Annotation of Language Resources

Tomaž Erjavec
Anne-Marie Mineur

One Week Introductory Course at
August 5 - 9, Trento

Here you can find the materials for the one-week introductory course given at ESSLLI 2002. The materials consist of the Course Reader and the slides for the five lectures of the course, given here in a relatively compact form, in HTML:
Lecture I: The XML Recommendation
This lecture introduces the eXtended Markup Language, XML, and discuss the motivation for its development, its history and building blocks, i.e. elements, attributes and entities, and how they fit together.
Lecture II: XML-Related Recommendations
This lecture discusses developments related to XML, in particular XML Schemas, XML Namespaces, XPath, and the XML transformation language, XSLT.

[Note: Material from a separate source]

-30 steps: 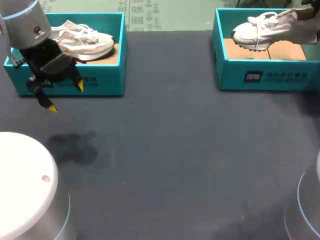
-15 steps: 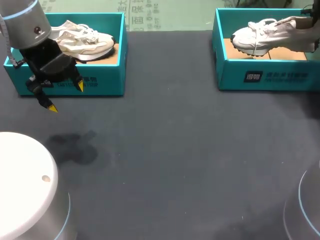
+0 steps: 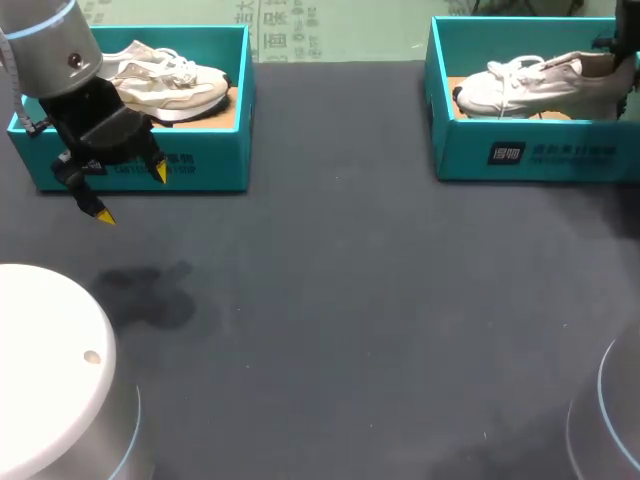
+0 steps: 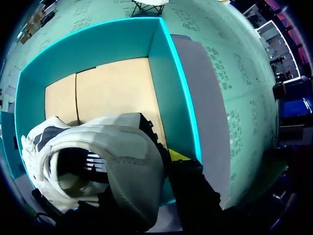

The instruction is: Take the shoe out of the shoebox, open the shoe tongue, remove and reinsert the insole, then place the shoe into the shoebox

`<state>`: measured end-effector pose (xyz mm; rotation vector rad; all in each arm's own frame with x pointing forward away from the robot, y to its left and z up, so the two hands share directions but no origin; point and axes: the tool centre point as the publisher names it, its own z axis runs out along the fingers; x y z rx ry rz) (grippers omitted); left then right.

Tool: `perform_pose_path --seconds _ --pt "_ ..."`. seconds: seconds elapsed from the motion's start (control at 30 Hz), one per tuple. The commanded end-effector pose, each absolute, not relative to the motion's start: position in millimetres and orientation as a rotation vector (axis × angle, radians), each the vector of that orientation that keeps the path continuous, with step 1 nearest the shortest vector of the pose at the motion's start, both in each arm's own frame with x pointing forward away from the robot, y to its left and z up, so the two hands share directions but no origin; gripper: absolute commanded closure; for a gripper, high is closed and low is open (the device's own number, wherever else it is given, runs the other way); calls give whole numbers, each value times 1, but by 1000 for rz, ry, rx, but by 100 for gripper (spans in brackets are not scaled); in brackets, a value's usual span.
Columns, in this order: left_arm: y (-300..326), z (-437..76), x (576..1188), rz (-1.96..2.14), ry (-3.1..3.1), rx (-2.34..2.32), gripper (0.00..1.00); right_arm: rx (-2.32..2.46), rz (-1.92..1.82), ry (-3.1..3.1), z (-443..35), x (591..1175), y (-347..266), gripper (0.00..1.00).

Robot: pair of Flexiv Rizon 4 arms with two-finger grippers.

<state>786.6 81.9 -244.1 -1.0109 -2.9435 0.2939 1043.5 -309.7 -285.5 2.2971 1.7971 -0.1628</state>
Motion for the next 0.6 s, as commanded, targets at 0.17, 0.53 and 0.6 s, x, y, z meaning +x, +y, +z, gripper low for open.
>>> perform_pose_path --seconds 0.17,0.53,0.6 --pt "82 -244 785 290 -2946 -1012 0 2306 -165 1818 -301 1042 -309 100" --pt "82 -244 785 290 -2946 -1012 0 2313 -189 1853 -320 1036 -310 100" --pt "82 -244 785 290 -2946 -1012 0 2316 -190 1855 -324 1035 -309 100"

Lecture III: Annotation Software
This lecture presents, for the most part, XML-related software, e.g. parsers and transformation engines and editors. Other linguistic annotation software is also mentioned, in particular several corpus workbenches and statistic tool packages. The lecture concludes with a case study on annotating the GENIA Corpus with LTG tools.

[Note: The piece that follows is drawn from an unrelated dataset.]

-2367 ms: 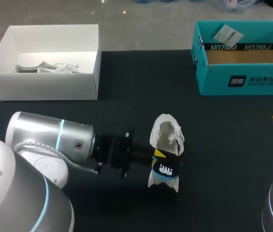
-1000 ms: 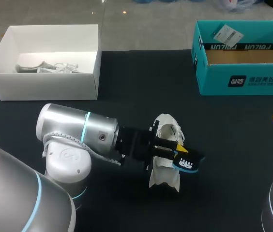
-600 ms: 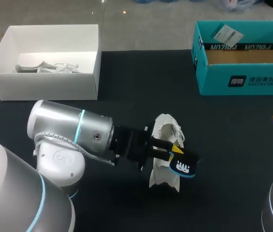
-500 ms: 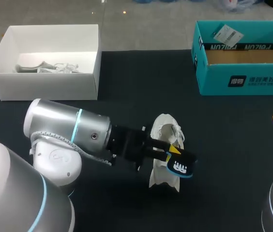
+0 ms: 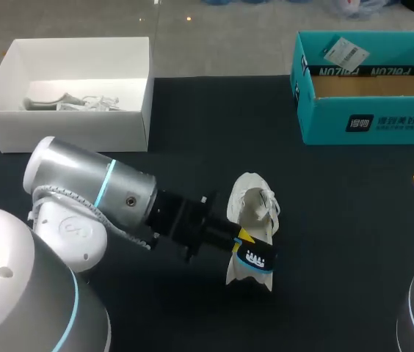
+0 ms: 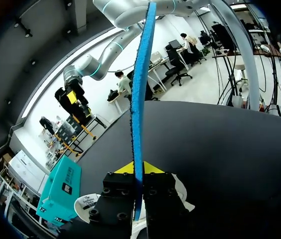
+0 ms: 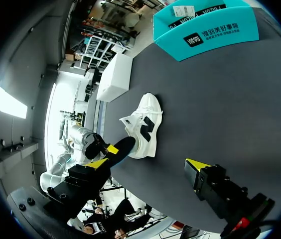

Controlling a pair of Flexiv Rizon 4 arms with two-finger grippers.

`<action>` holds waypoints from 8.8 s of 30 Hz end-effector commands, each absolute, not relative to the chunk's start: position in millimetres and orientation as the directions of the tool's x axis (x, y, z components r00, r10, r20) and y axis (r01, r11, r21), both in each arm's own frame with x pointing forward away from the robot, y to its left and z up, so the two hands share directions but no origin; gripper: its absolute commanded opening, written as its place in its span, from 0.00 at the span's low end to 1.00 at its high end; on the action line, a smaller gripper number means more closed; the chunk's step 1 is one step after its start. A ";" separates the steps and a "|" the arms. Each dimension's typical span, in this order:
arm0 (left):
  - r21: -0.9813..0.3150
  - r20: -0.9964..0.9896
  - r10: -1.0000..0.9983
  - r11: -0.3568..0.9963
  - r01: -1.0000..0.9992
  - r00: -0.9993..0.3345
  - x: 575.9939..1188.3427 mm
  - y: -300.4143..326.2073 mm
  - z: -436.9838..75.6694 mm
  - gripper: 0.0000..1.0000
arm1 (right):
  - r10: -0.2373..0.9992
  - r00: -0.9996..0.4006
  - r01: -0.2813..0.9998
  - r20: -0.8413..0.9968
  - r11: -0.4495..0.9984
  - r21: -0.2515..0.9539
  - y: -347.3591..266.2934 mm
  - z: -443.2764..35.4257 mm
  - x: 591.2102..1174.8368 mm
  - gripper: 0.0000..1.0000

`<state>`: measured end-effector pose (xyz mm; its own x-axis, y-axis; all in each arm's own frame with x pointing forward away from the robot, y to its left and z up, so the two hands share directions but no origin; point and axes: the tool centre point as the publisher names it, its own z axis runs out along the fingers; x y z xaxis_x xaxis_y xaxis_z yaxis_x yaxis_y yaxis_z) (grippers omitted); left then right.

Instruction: Take the shoe out of the shoebox, open the shoe tongue, remove and reinsert the insole, then place the shoe into the shoebox

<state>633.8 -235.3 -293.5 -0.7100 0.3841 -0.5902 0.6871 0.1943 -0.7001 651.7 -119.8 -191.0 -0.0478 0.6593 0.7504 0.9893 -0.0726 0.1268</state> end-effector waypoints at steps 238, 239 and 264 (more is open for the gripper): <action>-0.708 -0.603 0.283 0.242 0.663 -0.746 675.3 -261.1 -338.9 0.43 | 0.661 -0.046 0.989 0.749 -0.076 0.128 -119.3 -190.5 649.5 1.00; -0.703 -0.610 0.276 0.245 0.668 -0.743 674.3 -258.3 -334.7 0.46 | 0.661 -0.046 0.989 0.749 -0.076 0.128 -119.3 -190.5 649.5 1.00; -0.739 -0.566 0.308 0.222 0.636 -0.765 670.4 -267.0 -345.9 0.00 | 0.661 -0.046 0.989 0.749 -0.076 0.128 -119.3 -190.5 649.5 1.00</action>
<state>665.5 -255.5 -340.3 -0.7633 0.3029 -0.5706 0.6388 0.2219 -0.7367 651.2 -119.8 -190.5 -0.0472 0.6594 0.7503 0.9892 -0.0737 0.1270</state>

Lecture IV: TEI and other Language Encoding Recommendations
This lecture presents the XML-based Text Encoding Initiative Guidelines and other language encoding recommendations. We present the history, organisation and architecture of TEI and illustrate it with various applications. We also discuss some language engineering standards that came about as a result of EU projects, EAGLES, ISLE, (X)CES and finish with a few lexicon exchange initiatives, i.e. MARTIF, TMX and OLIF.
Lecture V: Metadata
The last part of the course deals with a set of XML-based initiatives for encoding (language) meta-data, i.e. the Open Archives Initiative in combination with the Dublin Core, the Open Linguistic Archives Consortium, the OLAC based Language Typology Resource Center as well as the Typological Database Project.